Le débat fait rage sur l’opportunité de respecter le calendrier d’ouverture à la concurrence des lignes de bus RATP, qui doivent en principe être concernées à partir du 1er janvier 2025. Il y a les résolument pour, comme la présidente d’Ile-de-France Mobilités (IdFM), Valérie Pécresse. «Se priver de la concurrence serait injuste pour les voyageurs. Dans toutes les villes les autres régions, ainsi qu'en Europe, il y a des appels d'offres pour confier les lignes de bus, et si les opérateurs ne rendent pas le service commandé, on les change», a-t-elle martelé lors des vœux de l’autorité organisatrice, le 10 janvier, en droitisant nettement son discours. Pour elle, la concurrence «permet d’éviter qu’une entreprise en situation de monopole puisse dégrader la qualité de service» sans que l’autorité ait de prise.

L’ex-candidate LR à la présidentielle compte déposer des amendements à la loi «Jeux Olympiques» pour empêcher ce qu’elle qualifie, au sein de la RATP, de «mouvement social larvé anti-ouverture à la concurrence» par le biais de «grèves de 59 minutes qui ne donnent pas lieu à des retenues de salaire», annoncées par «des préavis trop courts qui désorganisent le planning de circulation».

Et puis il y a les contre, très nombreux, à demander un report au-delà de 2025. Fin 2022, la maire PS de Paris, Anne Hidalgo, alliée objective du PDG de la RATP, Jean Castex, a lancé le débat public dans la presse. Elle estime que le processus de transfert pendant les JO 2024 porte un risque majeur de conflit social qui ferait désordre sous le regard du monde entier. Un argumentaire amplifié le 2 janvier par 250 élus franciliens, signataires d’une tribune adressée à la Première ministre, Élisabeth Borne, qui fut PDG de la RATP (2015-2017).

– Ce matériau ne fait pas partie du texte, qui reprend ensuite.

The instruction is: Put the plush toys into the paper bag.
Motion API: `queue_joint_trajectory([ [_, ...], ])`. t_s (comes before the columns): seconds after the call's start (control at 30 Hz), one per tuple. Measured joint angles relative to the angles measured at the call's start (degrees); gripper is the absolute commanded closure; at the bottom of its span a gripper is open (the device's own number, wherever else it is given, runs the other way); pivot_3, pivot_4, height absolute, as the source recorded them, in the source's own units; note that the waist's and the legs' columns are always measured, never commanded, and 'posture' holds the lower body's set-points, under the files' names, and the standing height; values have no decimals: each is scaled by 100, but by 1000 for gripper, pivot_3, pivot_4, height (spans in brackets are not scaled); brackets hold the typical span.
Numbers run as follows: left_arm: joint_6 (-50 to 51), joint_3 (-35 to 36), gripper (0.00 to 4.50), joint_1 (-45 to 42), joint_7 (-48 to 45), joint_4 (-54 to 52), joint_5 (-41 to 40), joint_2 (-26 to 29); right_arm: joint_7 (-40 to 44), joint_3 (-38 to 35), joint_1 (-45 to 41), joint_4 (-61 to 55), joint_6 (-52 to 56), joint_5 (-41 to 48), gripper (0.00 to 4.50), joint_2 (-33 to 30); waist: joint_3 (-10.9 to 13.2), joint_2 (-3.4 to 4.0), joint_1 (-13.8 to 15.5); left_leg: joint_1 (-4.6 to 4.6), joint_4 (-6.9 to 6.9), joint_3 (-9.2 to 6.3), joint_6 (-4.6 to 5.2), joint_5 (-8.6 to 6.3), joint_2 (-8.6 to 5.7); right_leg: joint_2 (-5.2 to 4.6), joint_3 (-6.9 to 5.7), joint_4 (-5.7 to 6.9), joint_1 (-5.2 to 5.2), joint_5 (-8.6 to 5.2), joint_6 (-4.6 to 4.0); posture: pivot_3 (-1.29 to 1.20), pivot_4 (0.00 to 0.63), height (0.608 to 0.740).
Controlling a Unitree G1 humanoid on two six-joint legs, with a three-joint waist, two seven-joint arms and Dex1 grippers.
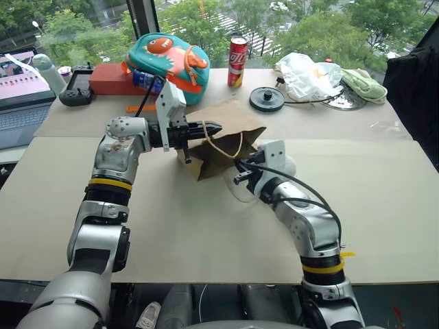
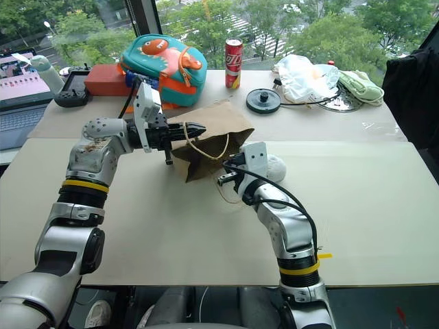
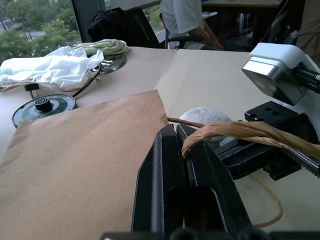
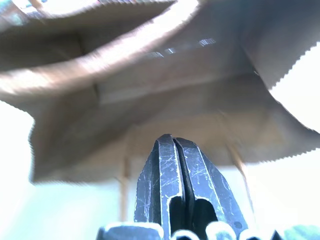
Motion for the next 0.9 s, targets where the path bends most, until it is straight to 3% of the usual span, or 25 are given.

Le 5 janvier, Clément Beaune a saisi la balle au bond. Le ministre des Transports, et ex-ministre de Jean Castex lors du précédent quinquennat Macron, a prolongé le débat, en s’affichant comme pragmatique, suggérant à Valérie Pécresse de prendre la responsabilité d’un report. Enfin, la Fnaut joue la carte de la sagesse, estimant qu’IdFM a intérêt à ralentir le rythme d’un processus très dense et complexe pour éviter les risques d’un service chaotique. Ce à quoi l’autorité organisatrice rétorque qu’après quelques couacs en grande couronne lors de transfert de contrats cet été, l’opération d’ouverture est une réussite. «99% du service est assuré, en revanche sur les lots de la RATP, un bus sur cinq reste au dépôt», pointe Valérie Pécresse.

Dans le cas où l’on enjambe 2025, des questions se posent. Quid du processus d’appel d’offre d’ores et déjà engagé sur quatre lots de bus? Seraient-ils attribués comme prévu mais avec un démarrage repoussé? Ou alors le processus serait-il suspendu? Faudra-t-il indemniser les candidats? Ensuite, sur le plan législatif, comment modifier le calendrier? Pour certains concurrents de la RATP, le faire dans la loi JO serait impossible sur le plan constitutionnel. Enfin, il faudrait obtenir la bénédiction de Bruxelles pour une dérogation, sachant que la France a prolongé à l’extrême limite calendaire le monopole de la RATP.